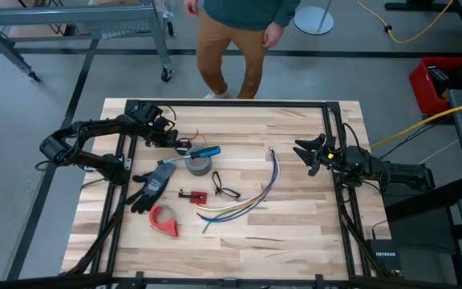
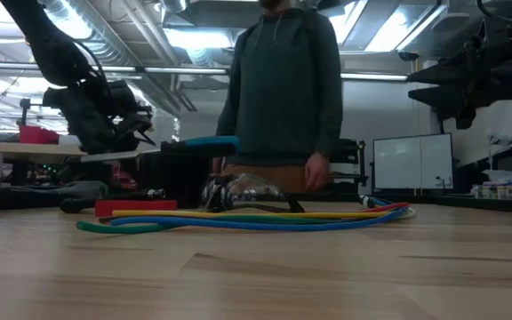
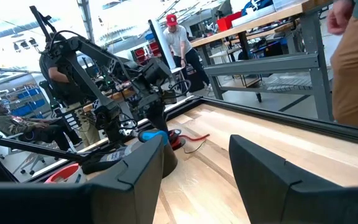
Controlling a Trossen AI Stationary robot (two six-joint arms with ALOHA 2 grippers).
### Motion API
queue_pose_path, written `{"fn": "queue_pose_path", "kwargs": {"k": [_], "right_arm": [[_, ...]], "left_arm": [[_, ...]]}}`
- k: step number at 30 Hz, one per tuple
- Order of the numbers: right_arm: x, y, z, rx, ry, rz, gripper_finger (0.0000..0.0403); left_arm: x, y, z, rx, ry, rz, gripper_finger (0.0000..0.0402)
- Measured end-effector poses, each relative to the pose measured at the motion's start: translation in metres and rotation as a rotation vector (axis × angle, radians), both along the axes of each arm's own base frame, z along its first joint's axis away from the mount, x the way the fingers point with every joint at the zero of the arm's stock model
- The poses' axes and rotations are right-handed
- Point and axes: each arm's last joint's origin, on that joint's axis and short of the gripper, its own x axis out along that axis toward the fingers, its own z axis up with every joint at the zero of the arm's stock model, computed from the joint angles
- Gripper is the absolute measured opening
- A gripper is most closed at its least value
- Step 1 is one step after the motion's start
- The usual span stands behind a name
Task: Coil cords
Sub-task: Uncoil the red wire from the spool
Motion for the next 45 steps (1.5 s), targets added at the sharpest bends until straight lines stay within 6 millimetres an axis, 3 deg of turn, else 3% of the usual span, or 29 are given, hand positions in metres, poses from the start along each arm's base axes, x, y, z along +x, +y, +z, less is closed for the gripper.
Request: {"fn": "queue_pose_path", "kwargs": {"k": [11, 21, 27, 45], "right_arm": [[0.0, 0.0, 0.0, 0.0, 0.0, 0.0, 0.0188], [0.0, 0.0, 0.0, 0.0, 0.0, 0.0, 0.0188], [0.0, 0.0, 0.0, 0.0, 0.0, 0.0, 0.0188], [0.0, 0.0, 0.0, 0.0, -0.004, -0.001, 0.0188]], "left_arm": [[0.005, -0.003, -0.005, 0.007, -0.08, 0.016, 0.0095], [0.012, -0.004, -0.003, 0.079, -0.093, -0.015, 0.0065], [0.012, -0.003, -0.002, 0.136, -0.084, -0.053, 0.0008], [0.019, 0.008, 0.007, 0.306, -0.154, -0.047, 0.0]]}}
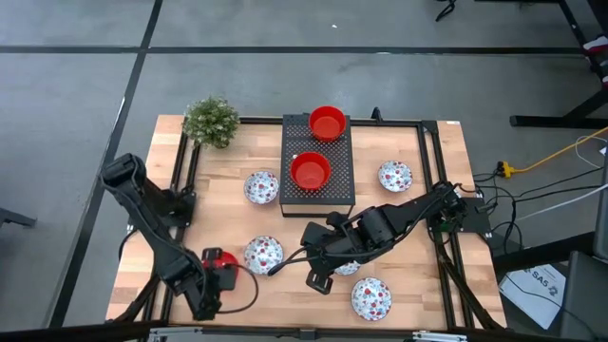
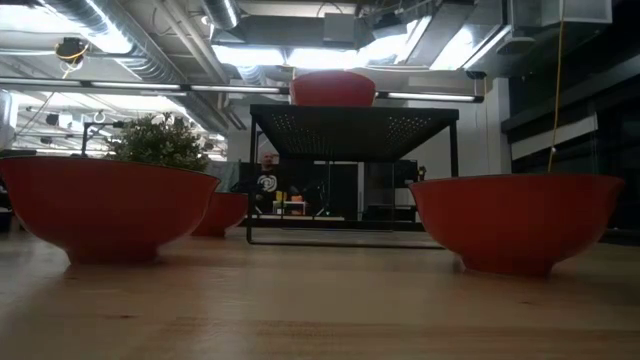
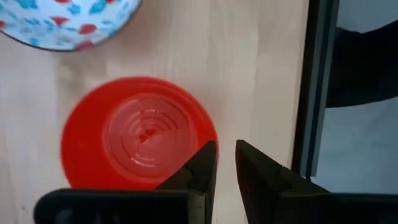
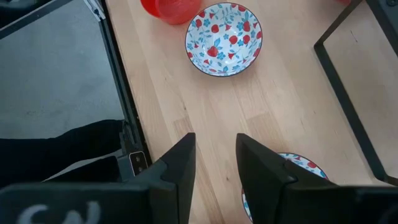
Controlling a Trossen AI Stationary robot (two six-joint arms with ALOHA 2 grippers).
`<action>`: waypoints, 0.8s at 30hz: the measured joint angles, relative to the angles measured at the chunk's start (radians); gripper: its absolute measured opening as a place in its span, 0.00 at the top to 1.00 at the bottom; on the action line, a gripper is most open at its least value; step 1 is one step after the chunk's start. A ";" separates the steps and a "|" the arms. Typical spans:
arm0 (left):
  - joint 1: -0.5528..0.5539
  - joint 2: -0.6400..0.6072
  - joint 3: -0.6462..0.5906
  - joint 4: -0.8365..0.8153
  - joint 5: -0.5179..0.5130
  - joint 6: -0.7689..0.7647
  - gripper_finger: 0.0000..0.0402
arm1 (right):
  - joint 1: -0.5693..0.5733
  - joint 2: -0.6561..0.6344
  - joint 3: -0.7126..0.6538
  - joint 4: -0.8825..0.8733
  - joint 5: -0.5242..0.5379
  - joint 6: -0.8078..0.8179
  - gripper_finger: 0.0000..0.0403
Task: Pick & Place Mini bowls
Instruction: Stack the red bowl on top of the bottom red bowls on the shelf
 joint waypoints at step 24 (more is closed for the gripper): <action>-0.022 0.199 0.000 0.005 -0.022 -0.045 0.87 | 0.000 0.000 0.000 0.000 0.000 0.000 0.71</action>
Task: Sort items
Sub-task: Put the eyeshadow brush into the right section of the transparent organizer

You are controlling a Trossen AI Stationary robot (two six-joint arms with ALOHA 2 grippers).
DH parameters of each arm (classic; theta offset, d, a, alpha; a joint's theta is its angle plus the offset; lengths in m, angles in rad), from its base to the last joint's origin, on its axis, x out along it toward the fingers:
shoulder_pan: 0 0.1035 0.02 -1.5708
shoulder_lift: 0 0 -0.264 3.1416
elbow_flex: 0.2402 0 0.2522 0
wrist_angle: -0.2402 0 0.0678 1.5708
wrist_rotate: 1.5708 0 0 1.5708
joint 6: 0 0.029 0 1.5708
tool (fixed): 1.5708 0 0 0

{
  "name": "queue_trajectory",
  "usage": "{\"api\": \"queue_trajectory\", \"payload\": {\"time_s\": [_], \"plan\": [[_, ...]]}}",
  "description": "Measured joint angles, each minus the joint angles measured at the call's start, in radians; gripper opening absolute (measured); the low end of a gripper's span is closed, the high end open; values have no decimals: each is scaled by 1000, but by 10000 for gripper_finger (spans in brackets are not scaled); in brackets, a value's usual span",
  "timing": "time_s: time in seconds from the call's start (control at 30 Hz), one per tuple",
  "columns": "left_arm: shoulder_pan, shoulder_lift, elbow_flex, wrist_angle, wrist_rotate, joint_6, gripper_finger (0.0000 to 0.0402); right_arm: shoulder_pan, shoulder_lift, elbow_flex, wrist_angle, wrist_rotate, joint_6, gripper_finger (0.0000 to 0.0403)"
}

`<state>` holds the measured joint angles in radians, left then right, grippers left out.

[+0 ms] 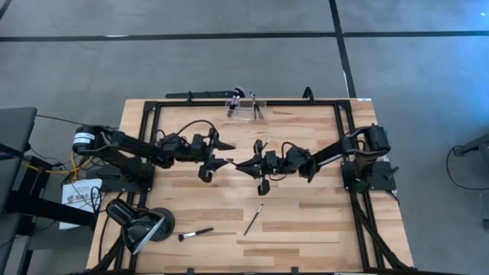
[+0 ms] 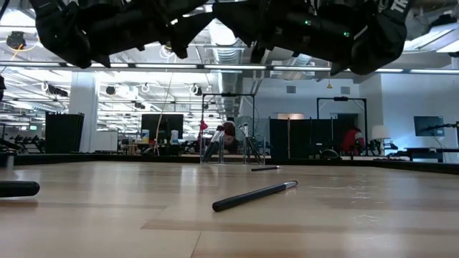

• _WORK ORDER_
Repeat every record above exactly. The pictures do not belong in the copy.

• _ANSWER SPACE_
Controlling a Trossen AI Stationary robot (two six-joint arms with ALOHA 2 grippers).
### Motion API
queue_pose_path, written `{"fn": "queue_pose_path", "kwargs": {"k": [_], "right_arm": [[_, ...]], "left_arm": [[_, ...]]}}`
- k: step number at 30 Hz, one per tuple
- Order of the numbers: right_arm: x, y, z, rx, ry, rz, gripper_finger (0.0000..0.0403); left_arm: x, y, z, rx, ry, rz, gripper_finger (0.0000..0.0402)
- Measured end-effector poses, each relative to the pose measured at the motion's start: translation in metres and rotation as a rotation vector (axis × angle, radians), both along the axes of each arm's own base frame, z along its first joint's axis away from the mount, x the way the fingers point with every joint at the zero of the arm's stock model
- The poses' axes and rotations are right-handed
- Point and axes: each arm's last joint's origin, on that joint's axis and short of the gripper, its own x axis out along that axis toward the fingers, its own z axis up with every joint at the zero of the arm's stock model, computed from the joint angles
- Gripper is the absolute measured opening
- A gripper is most closed at its least value
- Step 1 is one step after the motion's start
- The usual span stands behind a name
Task: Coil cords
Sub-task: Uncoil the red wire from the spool
Motion for the next 45 steps (1.5 s), targets added at the sharpest bends until straight lines stay within 6 millimetres an axis, 3 deg of turn, else 3% of the usual span, or 29 are given, hand positions in metres, poses from the start along each arm's base axes, x, y, z along +x, +y, +z, less is closed for the gripper.
Request: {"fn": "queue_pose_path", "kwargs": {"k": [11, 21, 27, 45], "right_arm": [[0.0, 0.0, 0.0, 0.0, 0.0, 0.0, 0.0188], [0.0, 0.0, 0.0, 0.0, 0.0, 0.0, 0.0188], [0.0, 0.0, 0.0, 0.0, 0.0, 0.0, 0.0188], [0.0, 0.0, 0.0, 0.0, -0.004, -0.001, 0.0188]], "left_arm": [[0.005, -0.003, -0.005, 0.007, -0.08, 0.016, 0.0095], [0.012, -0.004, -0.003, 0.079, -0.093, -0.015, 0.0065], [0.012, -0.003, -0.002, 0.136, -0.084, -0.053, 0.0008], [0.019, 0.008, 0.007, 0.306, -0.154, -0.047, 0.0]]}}
Controlling a Trossen AI Stationary robot (two six-joint arms with ALOHA 2 grippers).
`<action>`: waypoints, 0.8s at 30hz: the measured joint angles, relative to the angles measured at the chunk's start (radians); gripper: its absolute measured opening as a place in its span, 0.00 at the top to 1.00 at the bottom; on the action line, a gripper is most open at its least value; step 1 is one step after the chunk's start. A ";" separates the steps and a "|" the arms. Typical spans:
arm0 (left):
  - joint 1: -0.5528..0.5539
  - joint 2: -0.6400..0.6072
  - joint 3: -0.6462..0.5906
  - joint 4: -0.8365..0.8153
  - joint 5: -0.5179..0.5130
  - joint 6: -0.7689..0.7647
  - gripper_finger: 0.0000..0.0402
arm1 (right):
  - joint 1: -0.5693..0.5733
  - joint 2: -0.6561..0.6344
  - joint 3: -0.7126..0.6538
  - joint 4: -0.8825..0.8733
  - joint 5: -0.5242..0.5379
  - joint 6: -0.8078..0.8179
  - gripper_finger: 0.0000..0.0403
Task: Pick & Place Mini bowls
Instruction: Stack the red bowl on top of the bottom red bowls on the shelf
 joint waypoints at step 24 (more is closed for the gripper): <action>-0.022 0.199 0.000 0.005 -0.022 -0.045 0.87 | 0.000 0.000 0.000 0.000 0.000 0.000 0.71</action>
Task: Sort items
Sub-task: Put the eyeshadow brush into the right section of the transparent organizer

You are controlling a Trossen AI Stationary robot (two six-joint arms with ALOHA 2 grippers).
DH parameters of each arm (classic; theta offset, d, a, alpha; a joint's theta is its angle plus the offset; lengths in m, angles in rad), from its base to the last joint's origin, on its axis, x out along it toward the fingers:
shoulder_pan: 0 0.1035 0.02 -1.5708
shoulder_lift: 0 0 -0.264 3.1416
elbow_flex: 0.2402 0 0.2522 0
wrist_angle: -0.2402 0 0.0678 1.5708
wrist_rotate: 1.5708 0 0 1.5708
joint 6: 0 0.029 0 1.5708
tool (fixed): 1.5708 0 0 0

{
  "name": "queue_trajectory",
  "usage": "{\"api\": \"queue_trajectory\", \"payload\": {\"time_s\": [_], \"plan\": [[_, ...]]}}",
  "description": "Measured joint angles, each minus the joint angles measured at the call's start, in radians; gripper opening absolute (measured); the low end of a gripper's span is closed, the high end open; values have no decimals: each is scaled by 1000, but by 10000 for gripper_finger (spans in brackets are not scaled); in brackets, a value's usual span",
  "timing": "time_s: time in seconds from the call's start (control at 30 Hz), one per tuple",
  "columns": "left_arm: shoulder_pan, shoulder_lift, elbow_flex, wrist_angle, wrist_rotate, joint_6, gripper_finger (0.0000 to 0.0402); right_arm: shoulder_pan, shoulder_lift, elbow_flex, wrist_angle, wrist_rotate, joint_6, gripper_finger (0.0000 to 0.0403)"
}

`<state>` holds the measured joint angles in radians, left then right, grippers left out.

[+0 ms] 
[+0 ms] 

Nothing more is required for this answer.